_The task_.
Say how many of the lines below include the word "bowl". Only the number should be given.
———
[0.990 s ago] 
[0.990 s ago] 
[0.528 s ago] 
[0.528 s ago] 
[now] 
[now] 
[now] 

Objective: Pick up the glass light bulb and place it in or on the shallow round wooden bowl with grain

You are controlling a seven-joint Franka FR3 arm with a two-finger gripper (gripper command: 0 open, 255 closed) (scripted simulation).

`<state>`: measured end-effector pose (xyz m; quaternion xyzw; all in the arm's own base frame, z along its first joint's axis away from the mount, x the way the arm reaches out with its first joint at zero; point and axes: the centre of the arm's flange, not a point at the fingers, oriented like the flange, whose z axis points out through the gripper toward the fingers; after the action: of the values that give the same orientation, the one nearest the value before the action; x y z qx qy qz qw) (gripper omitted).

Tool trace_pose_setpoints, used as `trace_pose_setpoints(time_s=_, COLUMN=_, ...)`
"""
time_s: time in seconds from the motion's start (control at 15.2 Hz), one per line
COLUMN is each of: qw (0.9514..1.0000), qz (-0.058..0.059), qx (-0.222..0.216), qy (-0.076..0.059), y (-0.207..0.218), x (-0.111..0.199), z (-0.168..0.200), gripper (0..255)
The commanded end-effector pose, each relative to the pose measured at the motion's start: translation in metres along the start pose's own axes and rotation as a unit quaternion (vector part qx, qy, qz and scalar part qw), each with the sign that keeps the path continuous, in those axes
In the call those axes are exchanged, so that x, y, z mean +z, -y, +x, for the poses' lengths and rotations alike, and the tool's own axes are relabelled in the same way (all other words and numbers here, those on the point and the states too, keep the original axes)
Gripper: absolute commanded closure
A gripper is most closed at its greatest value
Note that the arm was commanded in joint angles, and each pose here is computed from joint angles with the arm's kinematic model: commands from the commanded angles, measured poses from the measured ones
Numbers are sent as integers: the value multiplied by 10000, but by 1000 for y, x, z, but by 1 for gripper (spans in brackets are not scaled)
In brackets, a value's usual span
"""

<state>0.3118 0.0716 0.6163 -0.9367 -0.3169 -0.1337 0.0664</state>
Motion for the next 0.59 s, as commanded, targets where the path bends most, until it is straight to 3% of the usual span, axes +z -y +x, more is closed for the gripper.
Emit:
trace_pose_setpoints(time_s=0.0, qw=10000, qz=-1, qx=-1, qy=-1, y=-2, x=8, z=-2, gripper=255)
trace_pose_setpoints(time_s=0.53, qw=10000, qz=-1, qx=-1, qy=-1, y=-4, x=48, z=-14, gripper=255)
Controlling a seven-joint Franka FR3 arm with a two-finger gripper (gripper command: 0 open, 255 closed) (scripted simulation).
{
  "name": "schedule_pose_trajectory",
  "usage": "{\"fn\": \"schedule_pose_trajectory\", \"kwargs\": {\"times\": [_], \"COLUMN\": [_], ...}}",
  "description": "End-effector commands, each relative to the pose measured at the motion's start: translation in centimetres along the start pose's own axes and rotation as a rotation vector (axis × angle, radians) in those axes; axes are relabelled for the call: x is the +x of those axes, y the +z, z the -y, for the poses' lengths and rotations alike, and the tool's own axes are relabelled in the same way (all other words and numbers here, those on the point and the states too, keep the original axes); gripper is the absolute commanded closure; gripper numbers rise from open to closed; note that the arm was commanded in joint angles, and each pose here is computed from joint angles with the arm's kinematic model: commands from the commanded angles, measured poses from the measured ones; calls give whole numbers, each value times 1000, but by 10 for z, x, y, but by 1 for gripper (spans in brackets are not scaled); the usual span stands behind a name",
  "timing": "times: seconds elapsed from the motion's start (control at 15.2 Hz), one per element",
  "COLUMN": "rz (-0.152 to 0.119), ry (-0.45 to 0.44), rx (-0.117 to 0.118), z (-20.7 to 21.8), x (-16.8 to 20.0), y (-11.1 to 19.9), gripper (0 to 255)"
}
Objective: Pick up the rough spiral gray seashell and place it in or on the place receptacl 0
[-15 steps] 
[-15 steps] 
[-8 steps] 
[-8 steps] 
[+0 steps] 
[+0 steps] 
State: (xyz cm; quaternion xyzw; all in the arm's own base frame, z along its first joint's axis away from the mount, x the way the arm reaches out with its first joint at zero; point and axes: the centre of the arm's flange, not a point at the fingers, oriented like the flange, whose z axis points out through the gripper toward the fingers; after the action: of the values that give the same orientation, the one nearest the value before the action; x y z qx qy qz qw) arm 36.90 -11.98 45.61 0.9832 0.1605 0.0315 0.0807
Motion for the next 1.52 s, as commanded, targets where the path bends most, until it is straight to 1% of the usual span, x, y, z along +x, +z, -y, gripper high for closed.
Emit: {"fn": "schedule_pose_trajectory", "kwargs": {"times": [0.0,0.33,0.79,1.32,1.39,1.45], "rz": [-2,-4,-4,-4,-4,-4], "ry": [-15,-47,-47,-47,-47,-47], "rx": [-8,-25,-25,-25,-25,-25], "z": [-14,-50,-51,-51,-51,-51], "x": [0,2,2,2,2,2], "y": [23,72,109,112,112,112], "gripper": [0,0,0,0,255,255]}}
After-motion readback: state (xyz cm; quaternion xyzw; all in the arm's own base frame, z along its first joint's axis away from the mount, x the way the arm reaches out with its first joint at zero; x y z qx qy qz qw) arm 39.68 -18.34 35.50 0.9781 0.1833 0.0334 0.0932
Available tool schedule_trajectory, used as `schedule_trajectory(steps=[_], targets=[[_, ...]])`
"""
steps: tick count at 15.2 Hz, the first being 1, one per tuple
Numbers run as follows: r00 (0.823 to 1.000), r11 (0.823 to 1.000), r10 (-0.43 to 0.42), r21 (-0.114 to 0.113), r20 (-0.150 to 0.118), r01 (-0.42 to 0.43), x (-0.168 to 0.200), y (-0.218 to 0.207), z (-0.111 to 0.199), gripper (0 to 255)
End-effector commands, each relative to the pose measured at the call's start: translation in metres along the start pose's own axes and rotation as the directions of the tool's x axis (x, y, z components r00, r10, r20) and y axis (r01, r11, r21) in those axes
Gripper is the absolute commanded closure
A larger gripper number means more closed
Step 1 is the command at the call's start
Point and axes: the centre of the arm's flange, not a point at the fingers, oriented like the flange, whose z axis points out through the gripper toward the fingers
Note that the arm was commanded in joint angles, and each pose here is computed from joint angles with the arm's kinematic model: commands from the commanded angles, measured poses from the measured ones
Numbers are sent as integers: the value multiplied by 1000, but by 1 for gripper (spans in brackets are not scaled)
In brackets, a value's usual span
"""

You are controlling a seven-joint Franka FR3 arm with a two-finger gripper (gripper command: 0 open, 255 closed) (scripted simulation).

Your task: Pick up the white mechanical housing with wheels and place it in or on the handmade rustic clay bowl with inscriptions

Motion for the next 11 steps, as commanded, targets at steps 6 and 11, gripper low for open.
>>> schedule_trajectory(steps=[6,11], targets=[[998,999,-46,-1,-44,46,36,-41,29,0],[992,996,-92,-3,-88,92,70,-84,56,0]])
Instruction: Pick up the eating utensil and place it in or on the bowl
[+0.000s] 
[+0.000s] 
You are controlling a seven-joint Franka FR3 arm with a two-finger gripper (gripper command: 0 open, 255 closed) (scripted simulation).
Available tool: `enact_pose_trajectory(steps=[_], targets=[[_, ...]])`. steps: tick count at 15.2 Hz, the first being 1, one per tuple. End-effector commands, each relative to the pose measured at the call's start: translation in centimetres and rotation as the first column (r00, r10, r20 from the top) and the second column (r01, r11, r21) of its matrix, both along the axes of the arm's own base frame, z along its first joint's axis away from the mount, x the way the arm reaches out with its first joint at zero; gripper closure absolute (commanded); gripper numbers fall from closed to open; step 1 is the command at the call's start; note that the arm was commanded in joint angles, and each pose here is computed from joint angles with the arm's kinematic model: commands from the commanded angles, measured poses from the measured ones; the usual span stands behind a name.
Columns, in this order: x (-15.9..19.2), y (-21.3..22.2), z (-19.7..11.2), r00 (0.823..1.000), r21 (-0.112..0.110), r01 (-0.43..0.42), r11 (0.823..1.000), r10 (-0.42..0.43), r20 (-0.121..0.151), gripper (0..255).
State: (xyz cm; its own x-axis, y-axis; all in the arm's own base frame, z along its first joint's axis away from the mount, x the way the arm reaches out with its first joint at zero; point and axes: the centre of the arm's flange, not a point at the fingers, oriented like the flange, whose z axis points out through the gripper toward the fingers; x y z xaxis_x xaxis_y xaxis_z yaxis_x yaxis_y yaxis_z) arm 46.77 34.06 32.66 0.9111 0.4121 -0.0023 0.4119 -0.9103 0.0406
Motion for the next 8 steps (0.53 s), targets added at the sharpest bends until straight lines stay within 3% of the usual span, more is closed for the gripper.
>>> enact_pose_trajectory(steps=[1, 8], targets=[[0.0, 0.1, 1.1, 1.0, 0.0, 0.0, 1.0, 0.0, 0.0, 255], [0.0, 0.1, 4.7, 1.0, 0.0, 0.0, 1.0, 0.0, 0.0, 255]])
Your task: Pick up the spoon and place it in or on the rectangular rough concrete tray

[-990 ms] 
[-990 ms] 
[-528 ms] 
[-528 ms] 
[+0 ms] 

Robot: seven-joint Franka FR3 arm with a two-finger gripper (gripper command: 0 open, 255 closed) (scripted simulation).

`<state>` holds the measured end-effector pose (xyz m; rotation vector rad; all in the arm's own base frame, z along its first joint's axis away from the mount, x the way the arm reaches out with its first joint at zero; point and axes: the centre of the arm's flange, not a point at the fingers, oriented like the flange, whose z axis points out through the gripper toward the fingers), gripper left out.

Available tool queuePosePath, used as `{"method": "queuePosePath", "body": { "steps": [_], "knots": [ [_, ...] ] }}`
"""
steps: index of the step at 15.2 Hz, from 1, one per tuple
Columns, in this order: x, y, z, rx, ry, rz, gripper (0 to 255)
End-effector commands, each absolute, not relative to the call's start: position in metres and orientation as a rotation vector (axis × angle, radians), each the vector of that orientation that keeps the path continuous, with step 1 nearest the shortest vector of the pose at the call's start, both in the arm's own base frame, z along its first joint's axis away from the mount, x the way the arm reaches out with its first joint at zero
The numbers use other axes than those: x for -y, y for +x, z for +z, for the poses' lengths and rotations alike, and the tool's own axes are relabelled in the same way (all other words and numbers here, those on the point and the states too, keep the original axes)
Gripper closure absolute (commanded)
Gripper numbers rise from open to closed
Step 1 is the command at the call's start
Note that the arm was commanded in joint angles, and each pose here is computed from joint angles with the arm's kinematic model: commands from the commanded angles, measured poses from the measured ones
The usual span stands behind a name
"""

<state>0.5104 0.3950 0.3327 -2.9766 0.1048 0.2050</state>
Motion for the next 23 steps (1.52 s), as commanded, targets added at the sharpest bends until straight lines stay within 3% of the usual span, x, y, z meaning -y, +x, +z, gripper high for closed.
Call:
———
_Answer space_.
3